Bills' McDermott takes blame for late-game clock management in loss
Buffalo Bills head coach Sean McDermott took the blame for the team's final offensive drive, which led to a game-winning field goal for the Houston Texans.
"That's on me, the end-of-game situation on offense," McDermott said after the contest, according to Alaina Getzenberg of ESPN.
"We're in a tough situation ... they were holding three timeouts; they got a good field-goal kicker. We needed to run the clock and move the chains, and that's on me. We didn't do that there, and that's my fault."

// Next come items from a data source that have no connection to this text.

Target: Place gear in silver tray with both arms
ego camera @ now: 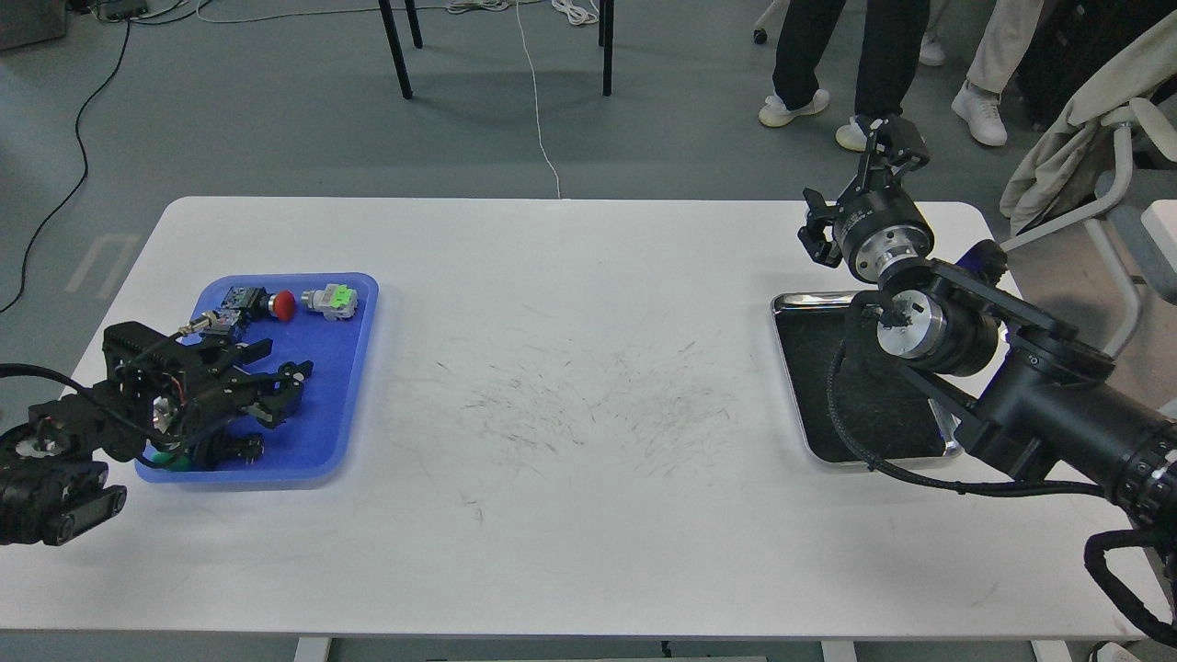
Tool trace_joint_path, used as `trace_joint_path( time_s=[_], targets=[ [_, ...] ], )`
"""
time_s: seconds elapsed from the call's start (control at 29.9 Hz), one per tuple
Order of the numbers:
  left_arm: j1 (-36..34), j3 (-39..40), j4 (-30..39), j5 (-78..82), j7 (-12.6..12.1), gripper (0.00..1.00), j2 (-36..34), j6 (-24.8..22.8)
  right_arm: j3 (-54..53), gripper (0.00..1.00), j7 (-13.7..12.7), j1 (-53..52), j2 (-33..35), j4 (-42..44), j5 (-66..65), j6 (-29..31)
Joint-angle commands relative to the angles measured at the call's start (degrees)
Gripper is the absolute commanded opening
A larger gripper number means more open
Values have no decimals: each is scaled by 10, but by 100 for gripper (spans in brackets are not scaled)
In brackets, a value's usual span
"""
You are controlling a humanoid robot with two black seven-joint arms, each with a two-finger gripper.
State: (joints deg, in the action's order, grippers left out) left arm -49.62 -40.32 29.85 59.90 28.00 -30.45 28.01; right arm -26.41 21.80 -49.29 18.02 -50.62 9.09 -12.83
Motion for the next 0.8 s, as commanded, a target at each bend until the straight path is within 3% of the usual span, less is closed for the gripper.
trace_joint_path(
  time_s=[0.0,0.47,0.77],
  targets=[
    [1,2,0,0,0,57,0,0,0,99,0,0,2,0,0,0],
    [6,2,2,-1,0,57,-4,0,1,99,0,-1,-3,3,0,0],
    [8,2,4,-5,0,40,-4,0,1,99,-1,-1,0,3,0,0]
  ],
)
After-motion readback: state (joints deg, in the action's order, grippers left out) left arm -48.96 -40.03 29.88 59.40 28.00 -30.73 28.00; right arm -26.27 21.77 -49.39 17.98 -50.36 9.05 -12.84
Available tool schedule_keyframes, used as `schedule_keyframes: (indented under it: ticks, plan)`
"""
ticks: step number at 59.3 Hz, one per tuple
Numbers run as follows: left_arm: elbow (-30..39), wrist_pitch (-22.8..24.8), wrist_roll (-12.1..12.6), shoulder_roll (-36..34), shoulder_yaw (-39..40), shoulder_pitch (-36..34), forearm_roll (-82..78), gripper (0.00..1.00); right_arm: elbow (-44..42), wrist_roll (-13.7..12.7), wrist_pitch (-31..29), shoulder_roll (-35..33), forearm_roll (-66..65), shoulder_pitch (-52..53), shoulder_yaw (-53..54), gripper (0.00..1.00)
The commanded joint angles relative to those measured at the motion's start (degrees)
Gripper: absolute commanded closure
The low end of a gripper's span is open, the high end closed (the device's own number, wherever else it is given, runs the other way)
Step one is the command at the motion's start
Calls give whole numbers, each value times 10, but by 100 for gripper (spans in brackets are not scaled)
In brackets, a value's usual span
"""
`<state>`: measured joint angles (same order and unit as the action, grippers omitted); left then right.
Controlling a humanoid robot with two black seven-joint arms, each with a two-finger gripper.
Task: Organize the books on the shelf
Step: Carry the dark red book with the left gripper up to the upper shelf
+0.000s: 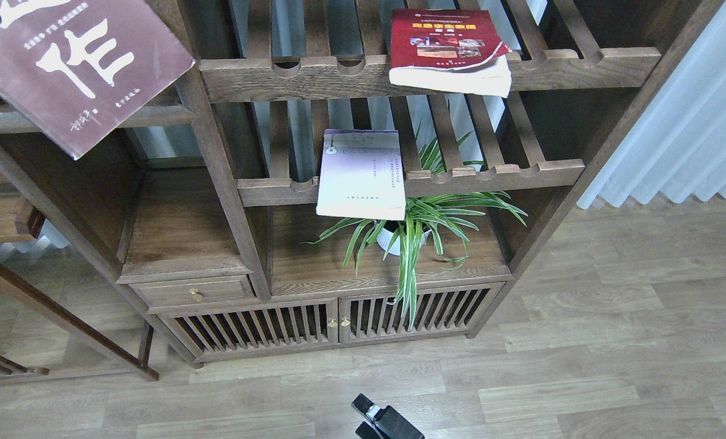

Texans quarterback C.J. Stroud was called for intentional grounding on third and nine at the Bills' 39-yard line with 44 seconds remaining. The penalty pushed Houston back 10 yards, forcing the team to punt after moving out of field-goal range. However, McDermott declined to enforce a 10-second runoff that could have come with the infraction.
The Bills had the ball with 32 seconds left at their three-yard line in a tied 20-20 game. Josh Allen threw three consecutive incompletions, and Buffalo was forced to punt the ball back to Houston. Stroud completed a five-yard pass with seven seconds remaining, setting up a 59-yard game-winning field goal for kicker Ka'imi Fairbairn.
"I love Josh with the ball in his hands, you know I do," McDermott added. "And again, efficient offense was the right approach there, and ... I didn't have us do that. And so again, we learned from that. Tough situation."
Allen connected on only nine of his 30 pass attempts in the contest for 131 yards with one touchdown. His 30% completion percentage is the lowest for any quarterback with at least 30 pass attempts in a single game over the last 30 seasons, per Getzenberg.
Buffalo was outgained 425-276 in the contest and has only totaled 30 points combined over its last two games. The Bills will face off against the New York Jets on Monday Night Football in Week 6.